# SAE30 - Kohler K301



## film495 (Nov 1, 2013)

I have a 70s Ariens garden tractor with a 12HP Kohler. I've been switching between SAE30 for summer and 10w30 or 5w20 for winter. I'm never anywhere near the hours needed to change the oil, machine gets light use, and it seemed silly this spring when I was draining out synthetic oil that looked like it was new to change the viscosity. I was looking through charts and some say SAE30 is for above 32F, and I've seen some charts that say down to 10 degrees. I started it today to clean some snow at about 20F, and it was a little slow, but I would say started normally, one crank, about 10 seconds and it turned over, one more short crank and started up fine. 

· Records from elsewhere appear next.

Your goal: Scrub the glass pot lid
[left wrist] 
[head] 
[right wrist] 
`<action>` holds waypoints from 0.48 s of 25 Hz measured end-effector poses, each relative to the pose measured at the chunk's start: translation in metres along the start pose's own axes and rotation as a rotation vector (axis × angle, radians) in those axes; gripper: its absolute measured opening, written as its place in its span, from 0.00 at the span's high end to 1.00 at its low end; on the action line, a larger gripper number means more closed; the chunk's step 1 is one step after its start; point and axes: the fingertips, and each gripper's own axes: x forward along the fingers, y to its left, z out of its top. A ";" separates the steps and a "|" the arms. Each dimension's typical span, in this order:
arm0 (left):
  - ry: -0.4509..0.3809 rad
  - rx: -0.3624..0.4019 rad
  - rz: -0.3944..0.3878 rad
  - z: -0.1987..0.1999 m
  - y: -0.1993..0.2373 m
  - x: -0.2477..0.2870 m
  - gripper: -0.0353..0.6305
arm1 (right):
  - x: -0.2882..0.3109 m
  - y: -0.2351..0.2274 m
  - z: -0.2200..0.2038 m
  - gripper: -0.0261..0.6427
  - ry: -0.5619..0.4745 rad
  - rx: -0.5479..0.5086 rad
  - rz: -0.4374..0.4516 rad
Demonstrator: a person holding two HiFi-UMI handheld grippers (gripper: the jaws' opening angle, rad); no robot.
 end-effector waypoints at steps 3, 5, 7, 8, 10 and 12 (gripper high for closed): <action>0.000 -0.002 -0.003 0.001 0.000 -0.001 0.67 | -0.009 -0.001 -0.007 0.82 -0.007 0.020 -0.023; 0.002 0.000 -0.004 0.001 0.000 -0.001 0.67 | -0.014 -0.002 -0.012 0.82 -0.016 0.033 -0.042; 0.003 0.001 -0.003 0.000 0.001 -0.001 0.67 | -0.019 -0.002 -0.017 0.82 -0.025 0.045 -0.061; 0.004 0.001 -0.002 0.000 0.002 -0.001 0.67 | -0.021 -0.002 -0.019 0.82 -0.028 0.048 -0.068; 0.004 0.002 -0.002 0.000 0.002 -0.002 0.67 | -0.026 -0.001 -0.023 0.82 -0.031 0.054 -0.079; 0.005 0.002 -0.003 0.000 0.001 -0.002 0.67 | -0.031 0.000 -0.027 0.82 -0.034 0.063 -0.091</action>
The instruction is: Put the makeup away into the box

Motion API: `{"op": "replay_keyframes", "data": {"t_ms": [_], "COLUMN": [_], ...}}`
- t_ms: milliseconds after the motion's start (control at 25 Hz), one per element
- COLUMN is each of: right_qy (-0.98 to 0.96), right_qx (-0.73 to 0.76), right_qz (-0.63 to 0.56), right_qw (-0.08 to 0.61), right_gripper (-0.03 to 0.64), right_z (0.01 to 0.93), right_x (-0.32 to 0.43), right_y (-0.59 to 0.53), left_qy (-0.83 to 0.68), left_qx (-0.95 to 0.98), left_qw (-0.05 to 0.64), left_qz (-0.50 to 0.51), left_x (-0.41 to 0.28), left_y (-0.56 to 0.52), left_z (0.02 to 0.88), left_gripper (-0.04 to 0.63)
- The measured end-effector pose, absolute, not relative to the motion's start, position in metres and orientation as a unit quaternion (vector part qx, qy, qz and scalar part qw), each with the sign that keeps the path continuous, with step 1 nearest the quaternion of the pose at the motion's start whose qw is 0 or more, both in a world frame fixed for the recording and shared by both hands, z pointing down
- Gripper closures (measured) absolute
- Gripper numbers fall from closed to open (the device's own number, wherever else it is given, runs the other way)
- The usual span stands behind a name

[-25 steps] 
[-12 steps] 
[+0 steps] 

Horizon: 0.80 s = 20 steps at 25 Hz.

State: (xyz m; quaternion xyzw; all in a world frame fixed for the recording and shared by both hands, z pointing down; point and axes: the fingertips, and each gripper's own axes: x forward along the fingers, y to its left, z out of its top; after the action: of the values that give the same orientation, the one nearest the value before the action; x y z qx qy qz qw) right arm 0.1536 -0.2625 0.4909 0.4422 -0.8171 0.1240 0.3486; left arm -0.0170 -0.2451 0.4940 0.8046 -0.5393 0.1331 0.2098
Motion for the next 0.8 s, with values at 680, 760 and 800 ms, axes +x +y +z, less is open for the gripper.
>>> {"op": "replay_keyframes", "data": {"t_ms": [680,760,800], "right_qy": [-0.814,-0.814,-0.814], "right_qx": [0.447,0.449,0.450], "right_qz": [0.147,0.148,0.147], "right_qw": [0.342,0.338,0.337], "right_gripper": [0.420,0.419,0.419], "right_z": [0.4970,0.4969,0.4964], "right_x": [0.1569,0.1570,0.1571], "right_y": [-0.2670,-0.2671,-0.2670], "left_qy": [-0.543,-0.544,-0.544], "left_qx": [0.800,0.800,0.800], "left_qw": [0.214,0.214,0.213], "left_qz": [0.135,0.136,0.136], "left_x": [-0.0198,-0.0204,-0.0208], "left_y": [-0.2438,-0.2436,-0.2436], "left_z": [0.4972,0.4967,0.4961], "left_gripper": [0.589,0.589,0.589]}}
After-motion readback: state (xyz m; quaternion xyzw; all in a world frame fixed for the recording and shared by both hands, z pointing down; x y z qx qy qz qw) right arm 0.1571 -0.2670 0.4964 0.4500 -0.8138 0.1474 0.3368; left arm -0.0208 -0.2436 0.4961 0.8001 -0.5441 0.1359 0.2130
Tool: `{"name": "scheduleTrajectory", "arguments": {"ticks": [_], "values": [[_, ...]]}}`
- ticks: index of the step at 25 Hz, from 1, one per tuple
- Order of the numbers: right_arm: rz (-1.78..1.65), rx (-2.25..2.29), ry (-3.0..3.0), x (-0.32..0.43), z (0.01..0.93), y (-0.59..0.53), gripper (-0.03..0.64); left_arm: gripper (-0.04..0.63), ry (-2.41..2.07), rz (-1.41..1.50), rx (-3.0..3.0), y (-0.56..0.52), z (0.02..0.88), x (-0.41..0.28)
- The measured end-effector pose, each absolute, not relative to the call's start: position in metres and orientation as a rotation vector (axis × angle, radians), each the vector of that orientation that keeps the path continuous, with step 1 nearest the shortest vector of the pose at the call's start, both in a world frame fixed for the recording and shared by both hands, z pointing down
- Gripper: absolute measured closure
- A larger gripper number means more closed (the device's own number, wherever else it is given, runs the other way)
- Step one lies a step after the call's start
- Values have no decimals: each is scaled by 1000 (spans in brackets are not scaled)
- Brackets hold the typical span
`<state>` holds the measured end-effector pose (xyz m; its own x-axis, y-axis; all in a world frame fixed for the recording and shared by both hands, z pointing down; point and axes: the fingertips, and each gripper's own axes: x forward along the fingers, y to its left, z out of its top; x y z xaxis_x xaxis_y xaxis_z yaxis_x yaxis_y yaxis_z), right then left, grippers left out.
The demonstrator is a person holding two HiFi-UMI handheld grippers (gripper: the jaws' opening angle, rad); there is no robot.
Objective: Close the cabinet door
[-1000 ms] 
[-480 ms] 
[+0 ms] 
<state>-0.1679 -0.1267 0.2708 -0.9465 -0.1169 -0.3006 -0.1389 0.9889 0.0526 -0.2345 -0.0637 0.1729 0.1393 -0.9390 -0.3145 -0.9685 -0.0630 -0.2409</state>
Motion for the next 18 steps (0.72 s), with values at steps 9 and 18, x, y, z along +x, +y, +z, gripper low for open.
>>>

So, my real question is, there may come a time when it is brutally cold and I need to start the machine to clear snow, maybe in an emergency situation etc. Can I just put a heading pad underneath the pan to warm it up for an hour and that would work? I remember a video a friend of mine showed me several years ago of a truck that would not start on a snowmobile trip, so they piled a bunch of hot coals under the engine, and got it going.


----------



## sixbales (May 18, 2011)

Hello film495, welcome to the forum.

Try the heating pad idea and see if it works for you.


----------



## ZZ71 (Dec 19, 2010)

I had Ariens snowthrow for years, my first was a 1972 and I always ran AMSOIL Synthetic 10W-40 in it from 1 hr. I would run them 10 yrs, change oil every 5 yrs, sell it and buy a new one because I could. The old one was always still in good condition. 


If you are determined to use a 30 wt then look at this synthetic oil which not only qualifies as a 30 but also a 10W-30 so you would not have to change it seasonally.


2010 my shoulders could take the 13hp/36-in walk behind anymore so I upgraded to the JD X728.


----------